Near the Communications Tower

2012, Sculpture with electronics

Near the Communications Tower depicts a tar pit as a foreground to an embedded photo of an office building. The video, mounted flat to the base of the work where a fountain might be, contains a hyper-speed montage of scenes from contemporary life.

Near the New Villas

2012, Sculpture with electronics

Near the Villas explores the dichotomy between luxury construction on a depleted environment. The sculpture depicts a make-shift construction site that mixes scale model cranes, childhood building toys, and photos of middle eastern villas. These are embedded into unfinished sculptural forms, reflecting temporary and quickly built constructions. A small monitor contains footage of a childhood road trip through a much different landscape.

Next To the Parking Lot

2012, sculpture with electronics and sound

The sculptures in this series present liminal spaces, areas posited to be next to the desirable landmarks of contemporary life. Photographic backgrounds are embedded into eccentric land masses that extend and question the locations of the photograph's ostensible place. In Next to the Parking Lot, a photograph of a walled garden in the middle east is foregrounded with crashed luxury vehicles and a hastily disguised rocket launcher.
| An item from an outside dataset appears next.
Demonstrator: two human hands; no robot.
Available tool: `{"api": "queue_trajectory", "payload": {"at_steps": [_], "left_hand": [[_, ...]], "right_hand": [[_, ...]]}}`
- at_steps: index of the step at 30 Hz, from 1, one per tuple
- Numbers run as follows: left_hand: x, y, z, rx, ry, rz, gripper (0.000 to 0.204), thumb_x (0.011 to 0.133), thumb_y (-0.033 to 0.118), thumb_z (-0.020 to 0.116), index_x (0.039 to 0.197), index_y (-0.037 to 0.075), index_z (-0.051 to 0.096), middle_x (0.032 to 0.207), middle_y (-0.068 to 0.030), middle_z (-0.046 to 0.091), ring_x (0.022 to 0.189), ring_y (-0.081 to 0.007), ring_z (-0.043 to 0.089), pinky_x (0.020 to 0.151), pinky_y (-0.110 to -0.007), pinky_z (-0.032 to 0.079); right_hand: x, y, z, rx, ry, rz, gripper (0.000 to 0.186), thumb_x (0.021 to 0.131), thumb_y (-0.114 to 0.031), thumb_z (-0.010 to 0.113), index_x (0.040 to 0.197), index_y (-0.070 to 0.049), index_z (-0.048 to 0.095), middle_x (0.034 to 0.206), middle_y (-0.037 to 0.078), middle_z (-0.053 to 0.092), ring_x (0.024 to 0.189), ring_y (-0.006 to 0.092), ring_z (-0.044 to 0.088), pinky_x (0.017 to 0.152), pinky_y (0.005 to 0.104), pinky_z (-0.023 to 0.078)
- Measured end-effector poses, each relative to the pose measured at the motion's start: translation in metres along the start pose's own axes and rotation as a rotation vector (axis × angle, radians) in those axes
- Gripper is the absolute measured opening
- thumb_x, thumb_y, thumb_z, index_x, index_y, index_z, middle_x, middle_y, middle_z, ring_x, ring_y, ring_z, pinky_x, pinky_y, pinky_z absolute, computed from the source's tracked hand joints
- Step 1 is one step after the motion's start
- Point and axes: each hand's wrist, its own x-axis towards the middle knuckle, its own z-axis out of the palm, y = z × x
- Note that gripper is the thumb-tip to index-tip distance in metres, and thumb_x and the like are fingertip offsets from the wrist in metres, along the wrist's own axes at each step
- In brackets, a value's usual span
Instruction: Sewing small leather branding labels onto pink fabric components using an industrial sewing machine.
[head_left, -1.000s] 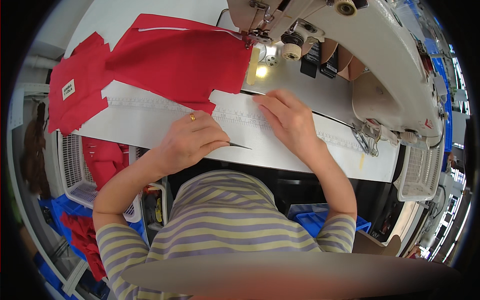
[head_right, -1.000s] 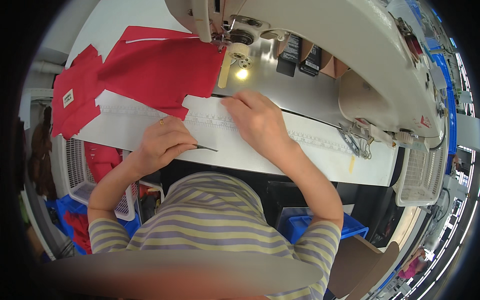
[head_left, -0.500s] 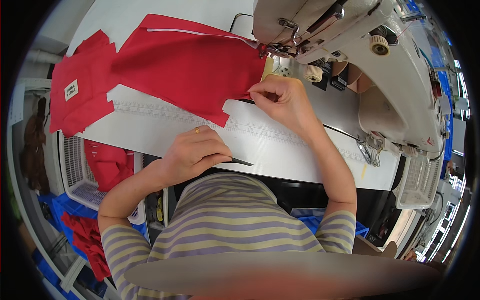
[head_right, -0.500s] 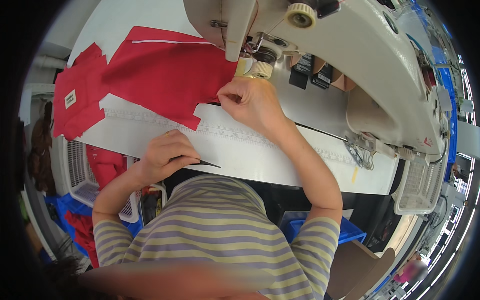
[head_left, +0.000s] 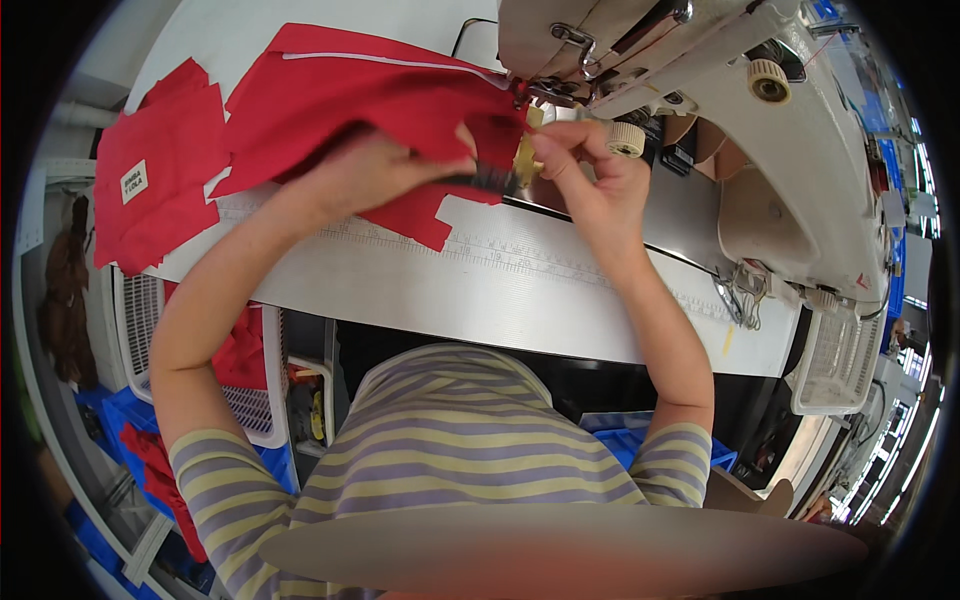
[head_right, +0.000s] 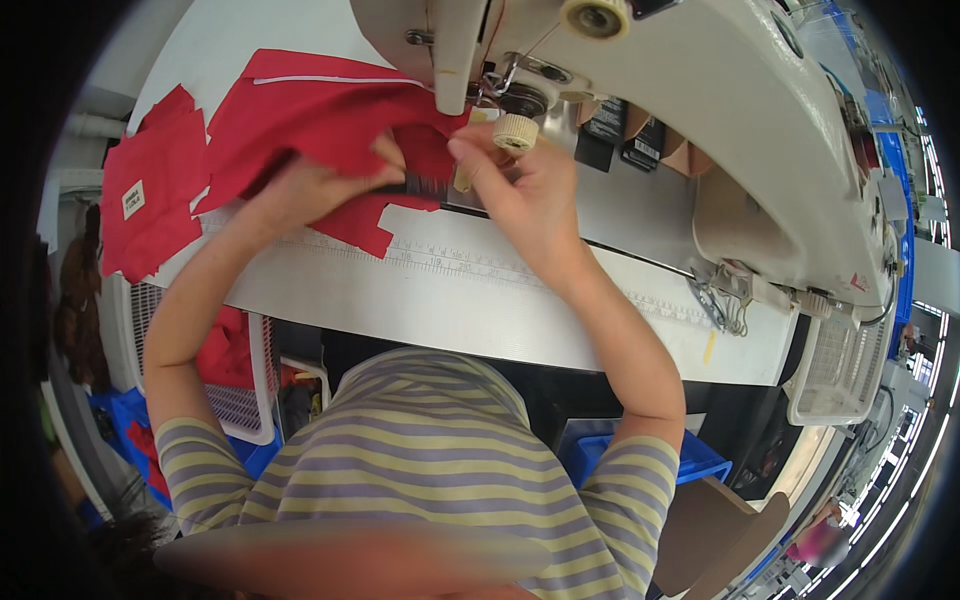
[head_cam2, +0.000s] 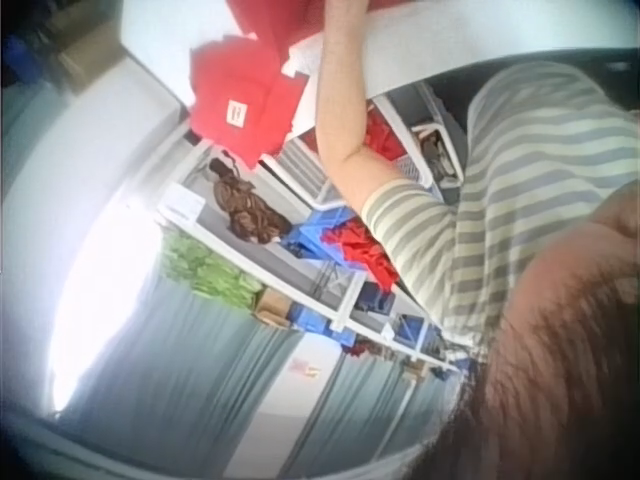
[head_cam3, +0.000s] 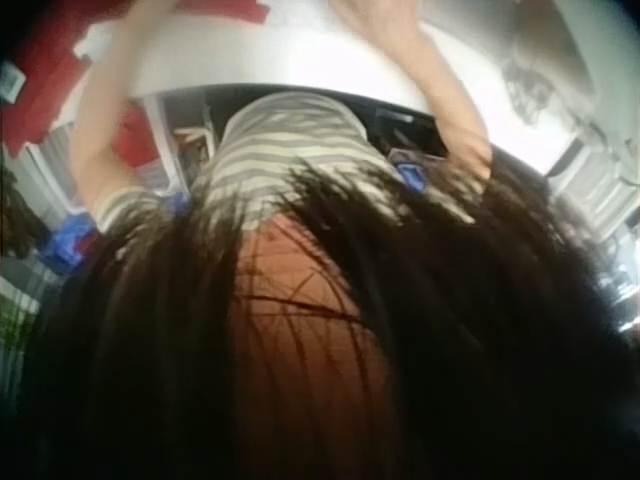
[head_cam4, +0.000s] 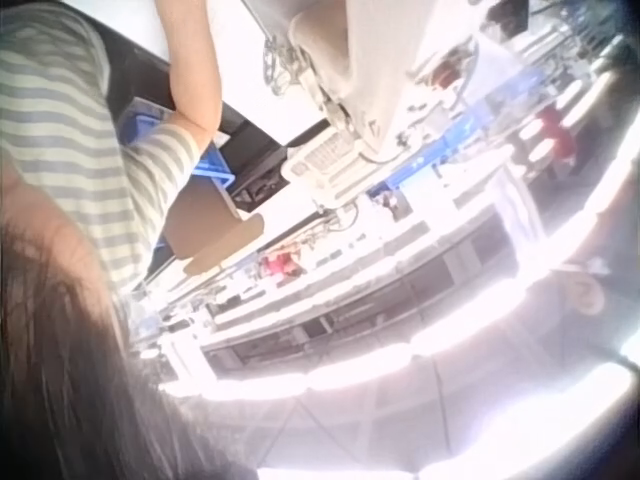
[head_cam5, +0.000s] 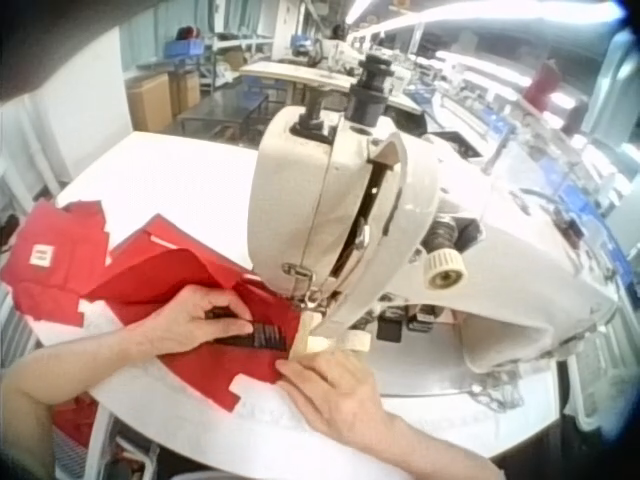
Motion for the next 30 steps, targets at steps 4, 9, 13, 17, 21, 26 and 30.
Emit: {"api": "queue_trajectory", "payload": {"at_steps": [4,9,13,17,21,26,30], "left_hand": [[0.013,-0.011,-0.005,-0.173,0.133,-0.039,0.018,0.089,0.019,0.066,0.092,0.001,0.064,0.077,0.0024,0.060,0.071,-0.0064,0.049,0.067,-0.024,0.043],[0.004,0.001,0.002,-0.136,0.145,-0.299,0.020,0.086,0.018,0.069,0.095,0.000,0.065,0.085,-0.0011,0.065,0.078,-0.0071,0.055,0.069,-0.024,0.046],[0.011,0.002,-0.001,-0.035,0.204,-0.271,0.022,0.085,0.020,0.071,0.099,0.003,0.068,0.083,-0.0009,0.067,0.074,-0.0095,0.056,0.067,-0.026,0.046],[0.029,0.017,-0.013,0.056,0.082,-0.480,0.024,0.082,0.026,0.072,0.097,0.007,0.069,0.083,0.0016,0.066,0.077,-0.0087,0.057,0.071,-0.025,0.046],[0.040,0.019,-0.016,0.145,-0.020,-0.469,0.027,0.081,0.031,0.073,0.092,0.008,0.069,0.082,0.0029,0.066,0.077,-0.0088,0.057,0.072,-0.025,0.046],[0.052,-0.005,-0.010,0.080,0.007,-0.468,0.027,0.078,0.029,0.073,0.091,0.006,0.070,0.081,0.0001,0.065,0.074,-0.0089,0.056,0.068,-0.024,0.045],[0.062,-0.006,-0.014,0.144,-0.043,-0.374,0.028,0.075,0.025,0.073,0.086,-0.001,0.071,0.073,-0.0045,0.064,0.064,-0.0104,0.054,0.058,-0.026,0.044]], "right_hand": [[-0.021,0.011,-0.006,-0.792,-0.221,-0.689,0.029,0.072,-0.016,0.076,0.099,-0.008,0.070,0.081,0.004,0.058,0.071,0.0222,0.056,0.064,0.0348,0.045],[-0.030,0.013,-0.010,-0.965,-0.308,-0.652,0.037,0.074,-0.019,0.075,0.110,-0.012,0.069,0.098,0.004,0.056,0.082,0.0215,0.050,0.071,0.0349,0.042],[-0.026,0.011,-0.008,-0.933,-0.314,-0.654,0.037,0.073,-0.019,0.076,0.109,-0.012,0.069,0.094,0.004,0.055,0.081,0.0213,0.050,0.070,0.0344,0.042],[-0.028,0.016,-0.005,-0.923,-0.292,-0.660,0.036,0.073,-0.018,0.076,0.108,-0.012,0.069,0.094,0.004,0.055,0.081,0.0213,0.050,0.070,0.0343,0.042],[-0.027,0.017,-0.007,-0.940,-0.297,-0.673,0.035,0.072,-0.018,0.075,0.106,-0.010,0.069,0.092,0.005,0.052,0.085,0.0208,0.052,0.072,0.0348,0.042],[-0.020,0.021,-0.018,-0.899,-0.278,-0.687,0.027,0.074,-0.015,0.074,0.100,-0.010,0.069,0.089,0.004,0.056,0.082,0.0209,0.054,0.072,0.0350,0.042],[-0.002,0.027,-0.040,-0.992,-0.098,-0.689,0.017,0.075,-0.009,0.072,0.090,-0.009,0.066,0.085,0.002,0.059,0.080,0.0209,0.057,0.073,0.0351,0.042]]}}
In Front of the Substation

2012, sculpture with electronics

In Front of the Substation depicts a utilitarian building perched on sand and debris. Safety orange fencing has been partially destroyed. The embedded video monitor shows images of acid colored rushing water.

Priest of the Temple

2012, installation with live cameras

In Priest of the Temple, an office building juts out of a Mt. Rushmore-style mountain. The embedded video is based on the actions of a Silicon Valley hotel spa. Behind the building, a portrait of Intel co-founder Gordon Moore looms like a Pyongyang mural. Gordon Moore's prophetic observation, Moore's Law, states that the computing power of a microchip will double every two years. Moore himself in a 2005 interview provided an amendment to this law when he added, "The law can't continue forever. The nature of exponentials is that you push them out and eventually disaster happens."

Along the Roadside

2012, sculpture with electronics

The sculptures in this series present liminal spaces, areas posited to be next to the desirable landmarks of contemporary life. In Along the Roadside, a photograph of a cement factory looms behind a farm as a video imagines the road trip to get there.

Chrysalis

2012, sculpture with electronics and sound

In Chrysalis, a blue tower rises, cracked open to reveal a fleshy pink interior structure. Scaffolding on the surface provides scale and suggests human presence, either within or without. The video projection and prog-rock inspired soundtrack deliver an image of future conditions.

At The Old Headquarters

2012, sculpture with electronics

In At the Old Headquarters, a cast plaster miniature of an office building sinks into roofing tar. Markings on the building are reminiscent of pixacao, Brazlian graffitti often found on multi story squat buildings. A roof mounted monitor shows a distorted and duplicated looping image of a parking lot.

Between the Resorts

2012, sculpture with electronics

Between the Resorts depicts a no mans land between a simulated ski slope and a simulated water park. Embedded video shows images of sand blowing across pavement.

Behind the Hillside

2012, electronic sculpture

In Behind the Hillside, miniature garbage covers the ostensible back side of a hill. The front of the hill is absent, posited to be the desirable site. Amongst the garbage, a small video monitor plays an interrupted image of wild grasslands.